Your answer is the lines below, exactly, from the one that contains "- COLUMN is" through the one that contains "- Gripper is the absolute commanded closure", both included.

____

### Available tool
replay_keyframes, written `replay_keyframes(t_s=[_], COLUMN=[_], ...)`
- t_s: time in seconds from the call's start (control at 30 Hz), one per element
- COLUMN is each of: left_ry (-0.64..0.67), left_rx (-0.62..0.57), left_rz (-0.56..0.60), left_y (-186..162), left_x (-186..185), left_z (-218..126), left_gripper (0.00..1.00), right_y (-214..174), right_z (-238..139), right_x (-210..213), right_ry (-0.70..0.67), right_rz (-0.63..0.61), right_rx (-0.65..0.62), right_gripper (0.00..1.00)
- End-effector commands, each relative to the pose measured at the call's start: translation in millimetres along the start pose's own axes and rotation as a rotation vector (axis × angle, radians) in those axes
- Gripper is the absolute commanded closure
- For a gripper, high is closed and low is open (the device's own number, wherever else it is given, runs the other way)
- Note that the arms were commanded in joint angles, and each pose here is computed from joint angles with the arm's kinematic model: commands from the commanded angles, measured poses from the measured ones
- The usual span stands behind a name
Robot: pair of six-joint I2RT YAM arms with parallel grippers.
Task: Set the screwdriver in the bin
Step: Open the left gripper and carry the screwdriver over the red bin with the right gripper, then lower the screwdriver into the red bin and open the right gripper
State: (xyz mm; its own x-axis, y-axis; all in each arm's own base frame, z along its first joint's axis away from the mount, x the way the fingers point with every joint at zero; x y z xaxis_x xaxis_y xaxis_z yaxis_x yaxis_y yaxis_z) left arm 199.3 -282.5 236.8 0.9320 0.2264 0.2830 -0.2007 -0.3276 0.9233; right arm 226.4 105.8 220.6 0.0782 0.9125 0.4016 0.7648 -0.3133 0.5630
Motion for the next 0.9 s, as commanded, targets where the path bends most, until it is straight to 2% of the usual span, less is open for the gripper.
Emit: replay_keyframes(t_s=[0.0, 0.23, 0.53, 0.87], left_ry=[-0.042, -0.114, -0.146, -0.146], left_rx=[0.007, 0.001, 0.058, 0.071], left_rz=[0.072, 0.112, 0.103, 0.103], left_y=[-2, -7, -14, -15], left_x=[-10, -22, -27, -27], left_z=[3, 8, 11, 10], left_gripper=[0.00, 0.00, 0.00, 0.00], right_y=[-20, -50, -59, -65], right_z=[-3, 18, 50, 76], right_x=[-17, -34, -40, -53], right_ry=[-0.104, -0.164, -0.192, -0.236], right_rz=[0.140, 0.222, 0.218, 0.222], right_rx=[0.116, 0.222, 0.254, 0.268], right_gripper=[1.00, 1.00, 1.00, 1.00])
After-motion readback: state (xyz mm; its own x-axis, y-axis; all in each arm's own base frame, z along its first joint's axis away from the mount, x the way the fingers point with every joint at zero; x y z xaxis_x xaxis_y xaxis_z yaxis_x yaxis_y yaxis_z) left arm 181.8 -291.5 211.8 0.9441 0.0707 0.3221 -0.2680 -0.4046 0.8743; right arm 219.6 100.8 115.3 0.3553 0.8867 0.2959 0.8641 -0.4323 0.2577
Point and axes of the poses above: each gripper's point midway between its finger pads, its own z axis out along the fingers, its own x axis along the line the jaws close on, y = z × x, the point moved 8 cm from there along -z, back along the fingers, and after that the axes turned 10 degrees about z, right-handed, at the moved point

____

Reply to the exercise:
- COLUMN is each of: left_ry (-0.64..0.67), left_rx (-0.62..0.57), left_rz (-0.56..0.60), left_y (-186..162), left_x (-186..185), left_z (-218..126), left_gripper (0.00..1.00), right_y (-214..174), right_z (-238..139), right_x (-210..213), right_ry (-0.70..0.67), right_rz (-0.63..0.61), right_rx (-0.65..0.62), right_gripper (0.00..1.00)
- End-effector commands, each relative to the pose measured at the call's start: translation in millimetres along the start pose's own axes and rotation as a rotation vector (axis × angle, radians) in those axes
- Gripper is the absolute commanded closure

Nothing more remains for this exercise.